Saturday, December 29, 2007

Lions for Lambs

Lions for Lambs. Well, I was excited to see this movie, for a couple of reasons. I love Tom Cruise, and the previews made it look exciting. After a flurry of commercials when it came out, it kind of dropped off the map. Now I know why.

The movie is three parallel stories, that take place at the same time as each other. A 7am student/teacher meeting in California. A 10am senator/reporter meeting in Washington DC and an 8pm military strike in Afghanistan.

Lets look at each of these seperately. We'll move west to east.

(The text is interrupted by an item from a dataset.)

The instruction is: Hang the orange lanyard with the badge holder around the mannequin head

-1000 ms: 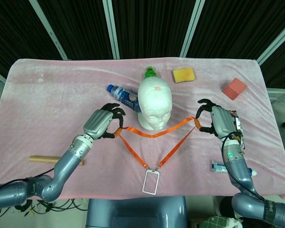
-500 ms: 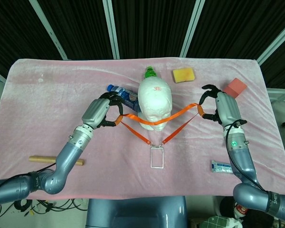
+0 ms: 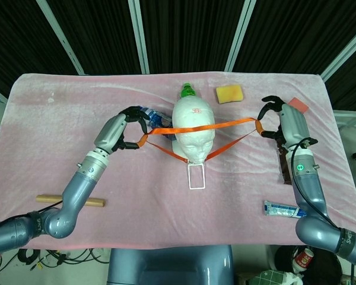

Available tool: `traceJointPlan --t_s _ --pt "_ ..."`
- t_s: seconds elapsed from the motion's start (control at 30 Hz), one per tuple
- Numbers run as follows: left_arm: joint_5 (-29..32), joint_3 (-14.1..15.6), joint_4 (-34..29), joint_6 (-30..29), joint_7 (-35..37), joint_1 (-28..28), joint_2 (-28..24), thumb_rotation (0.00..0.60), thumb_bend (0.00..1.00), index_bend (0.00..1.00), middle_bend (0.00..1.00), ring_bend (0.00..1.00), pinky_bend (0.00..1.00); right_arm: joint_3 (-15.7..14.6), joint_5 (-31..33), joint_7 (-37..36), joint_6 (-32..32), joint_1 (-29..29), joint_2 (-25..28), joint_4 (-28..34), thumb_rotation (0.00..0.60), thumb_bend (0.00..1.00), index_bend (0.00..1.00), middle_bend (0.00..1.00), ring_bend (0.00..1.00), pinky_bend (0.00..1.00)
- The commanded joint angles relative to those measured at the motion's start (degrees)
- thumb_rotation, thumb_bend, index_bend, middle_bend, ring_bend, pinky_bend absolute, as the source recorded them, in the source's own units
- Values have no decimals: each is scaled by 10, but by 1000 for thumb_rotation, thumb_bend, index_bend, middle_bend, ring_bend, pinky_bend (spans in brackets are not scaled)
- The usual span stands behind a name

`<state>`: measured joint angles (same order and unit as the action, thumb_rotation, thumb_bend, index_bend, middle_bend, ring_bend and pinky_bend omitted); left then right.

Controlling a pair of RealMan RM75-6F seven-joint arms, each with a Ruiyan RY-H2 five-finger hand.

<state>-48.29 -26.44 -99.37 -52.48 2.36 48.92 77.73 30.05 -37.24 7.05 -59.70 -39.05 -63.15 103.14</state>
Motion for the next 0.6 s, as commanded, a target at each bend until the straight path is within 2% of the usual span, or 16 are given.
traceJointPlan --t_s 0.03,0.27,0.6 --pt "1 -6 10 0 13 -1 -1 600 442 601 313 104 110 3 7 -3 7 -6 2 -9 600 567 917 240 294 252" --pt "11 -14 25 1 37 0 7 600 442 602 319 104 110 6 20 -6 28 -24 2 -29 600 569 921 244 294 252" --pt "30 -25 73 1 62 20 50 600 441 604 323 104 110 9 64 16 63 -79 -14 -81 600 576 921 247 297 252"
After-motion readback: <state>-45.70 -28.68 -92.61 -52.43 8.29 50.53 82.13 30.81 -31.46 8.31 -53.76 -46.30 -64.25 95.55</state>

Student/teacher meeting at 'A California university' ... Phew, I was afraid it would be at THE California University. This is the worst of the three segments IMO. Robert Redford and some terribly annoying, precocious kid. Lines delivered poorly, spitting out quips, as if the exchange were scripted. What? It is scripted? Oh, then it makes sense. They might as well have been talking straight into the cameras for all the authenticity they portrayed. The Professor(not teacher as previously misreported) is Robert Redford. Poly Sci professor/Director/producer Robert Redford. He seems to be using this movie as a soapbox, and honestly it's annoying. This is what a Kevin Costner written/directed politically charged movie would be like. This is my least favorite of the three segments.

In DC we are shown a meeting between past her prime(in the movie, not my take) Meryl Streep, and the always intense, jaw clenching Tom Cruise. I love Tom cruise for two reasons, I thnk he's a good actor, and he was born in Syracuse, where I was born and raised.
Great town. Cruise is his usual intense self, presenting with the Scientology-enhanced power we know and love him for. Meryl Streep is whimpery and kind of annoying. Republican politician politiking to a liberal reporter. Not much to this one really.

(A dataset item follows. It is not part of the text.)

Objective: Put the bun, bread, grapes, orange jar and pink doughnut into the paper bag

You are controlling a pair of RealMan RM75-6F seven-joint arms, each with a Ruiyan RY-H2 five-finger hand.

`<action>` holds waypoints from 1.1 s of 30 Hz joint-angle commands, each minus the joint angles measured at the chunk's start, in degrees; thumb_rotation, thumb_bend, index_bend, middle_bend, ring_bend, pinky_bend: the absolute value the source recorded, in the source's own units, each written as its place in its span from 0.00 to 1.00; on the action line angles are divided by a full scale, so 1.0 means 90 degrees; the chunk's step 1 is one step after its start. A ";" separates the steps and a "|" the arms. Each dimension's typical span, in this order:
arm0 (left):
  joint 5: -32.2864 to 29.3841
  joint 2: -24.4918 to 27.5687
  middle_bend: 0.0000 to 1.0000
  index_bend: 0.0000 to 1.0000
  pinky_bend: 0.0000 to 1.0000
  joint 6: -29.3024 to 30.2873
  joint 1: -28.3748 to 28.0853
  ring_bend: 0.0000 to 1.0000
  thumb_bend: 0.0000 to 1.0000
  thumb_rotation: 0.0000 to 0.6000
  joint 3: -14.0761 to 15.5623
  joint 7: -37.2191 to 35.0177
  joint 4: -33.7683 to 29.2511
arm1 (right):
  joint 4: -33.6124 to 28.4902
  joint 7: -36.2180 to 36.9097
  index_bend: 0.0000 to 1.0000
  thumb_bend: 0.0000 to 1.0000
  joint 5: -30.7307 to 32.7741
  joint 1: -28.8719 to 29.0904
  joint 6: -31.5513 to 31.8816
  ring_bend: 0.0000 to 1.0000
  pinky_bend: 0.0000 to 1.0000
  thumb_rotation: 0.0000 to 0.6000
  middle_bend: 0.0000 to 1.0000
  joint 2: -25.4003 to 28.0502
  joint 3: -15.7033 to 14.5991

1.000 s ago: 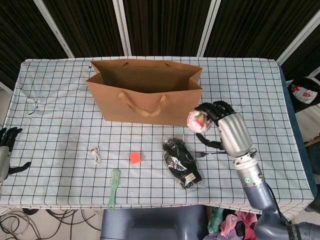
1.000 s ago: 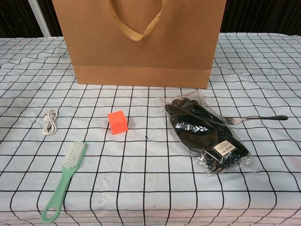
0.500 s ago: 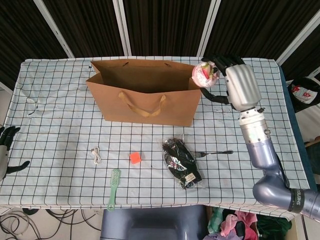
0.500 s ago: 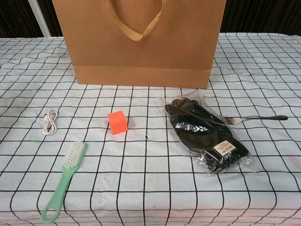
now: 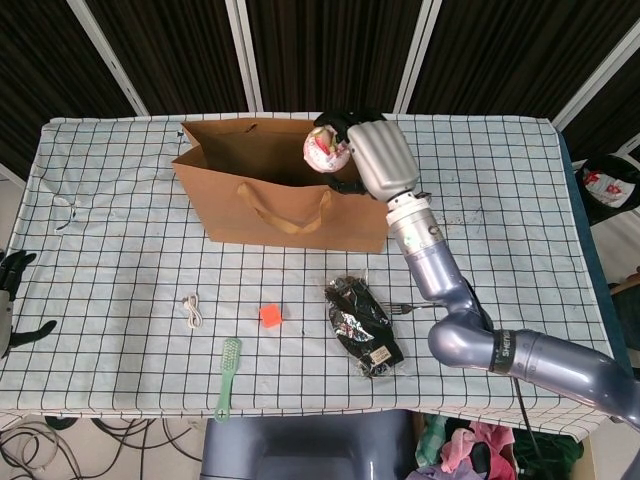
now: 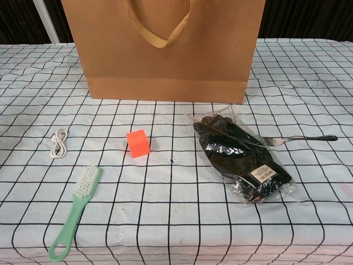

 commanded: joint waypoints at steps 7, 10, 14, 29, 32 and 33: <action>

The military strike is an attempt to establish a 'point' for the US military on an elevated position inside of Afghanistan. This is to help us win the war on terror, with fewer numbers than are involved in a normal military movement. There's some intense bang bang, he's dead, and HE's dead. **spoiler alert** two of the US soldiers get stuck in on the ground, by themselves, surrounded by enemy soldiers. These are two former students of Redford, and we see some of their past. They seem an awful lot like as a couple as they unite to be shot together in a last stand against an insurmountable enemy. Moments before an air strike comes in to wipe out the enemy position. Blah blah.

Overall it was billed as exciting. Not exciting. IMO, a BAD movie. Not bad like Kickin it old Skool. Which was low budget, low star power, not taking itself seriously. This movie was supposed to be good. And it just wasn't.

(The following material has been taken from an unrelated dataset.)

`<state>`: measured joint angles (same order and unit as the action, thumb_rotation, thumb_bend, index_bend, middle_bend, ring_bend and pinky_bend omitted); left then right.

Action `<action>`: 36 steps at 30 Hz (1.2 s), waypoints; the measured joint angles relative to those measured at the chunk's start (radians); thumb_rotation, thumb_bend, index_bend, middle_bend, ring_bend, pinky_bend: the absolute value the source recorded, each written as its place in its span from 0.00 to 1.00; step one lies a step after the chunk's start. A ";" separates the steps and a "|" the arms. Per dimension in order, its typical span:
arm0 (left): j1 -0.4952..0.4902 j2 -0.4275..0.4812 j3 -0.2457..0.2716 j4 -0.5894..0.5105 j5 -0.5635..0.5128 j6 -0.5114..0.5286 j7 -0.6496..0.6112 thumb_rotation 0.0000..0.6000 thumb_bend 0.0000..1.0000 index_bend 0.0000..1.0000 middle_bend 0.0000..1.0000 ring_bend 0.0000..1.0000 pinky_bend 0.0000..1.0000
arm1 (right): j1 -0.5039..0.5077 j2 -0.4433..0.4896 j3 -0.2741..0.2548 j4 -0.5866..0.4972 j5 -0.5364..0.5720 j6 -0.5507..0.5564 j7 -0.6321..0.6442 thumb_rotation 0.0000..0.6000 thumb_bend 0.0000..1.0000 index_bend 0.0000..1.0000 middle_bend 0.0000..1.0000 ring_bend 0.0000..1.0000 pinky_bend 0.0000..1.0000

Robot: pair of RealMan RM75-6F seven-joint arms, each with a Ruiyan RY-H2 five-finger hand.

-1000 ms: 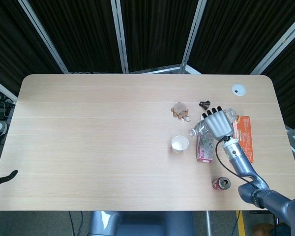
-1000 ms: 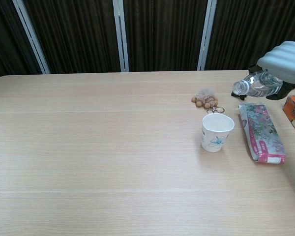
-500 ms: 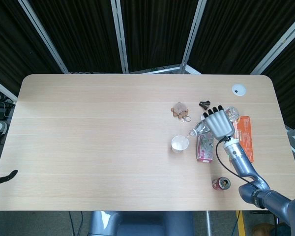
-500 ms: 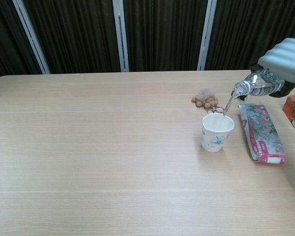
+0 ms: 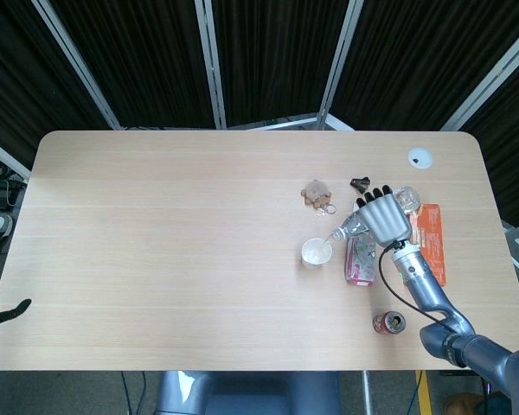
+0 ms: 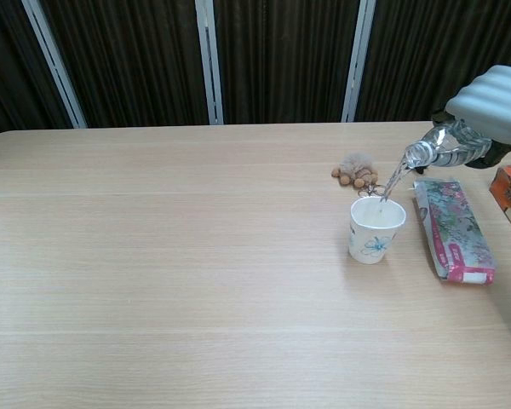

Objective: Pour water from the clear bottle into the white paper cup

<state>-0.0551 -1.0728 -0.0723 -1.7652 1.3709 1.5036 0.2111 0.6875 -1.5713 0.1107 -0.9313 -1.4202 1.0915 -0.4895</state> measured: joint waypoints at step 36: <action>-0.003 0.002 0.006 -0.005 -0.003 -0.015 0.002 1.00 0.00 0.00 0.00 0.00 0.00 | -0.014 0.013 0.055 -0.075 0.053 -0.022 0.228 1.00 0.63 0.43 0.59 0.49 0.45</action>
<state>-0.0586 -1.0703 -0.0664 -1.7704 1.3683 1.4889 0.2132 0.6735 -1.5583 0.1657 -1.0067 -1.3673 1.0693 -0.2611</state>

A lot of people will use this movie to US bash, which annoys the crap out of me. Another reason I didn't love it. Oh well.

2 comments:

Yoni said...

Just to get an idea on your general tastes in political thrillers. How would you rate Syriana, one of those Clancy/Harrison Ford films, and Traffic, which seem to be of a similar topic/genre?
Also, I always thought Cruise's performances were drug-enhanced and not scientology-enhanced. Now I KNOW they are Holmes-enhanced...

Ilyas said...

Syriana seemed pretty slow and nowhere-going while traffic I enjoyed parts of.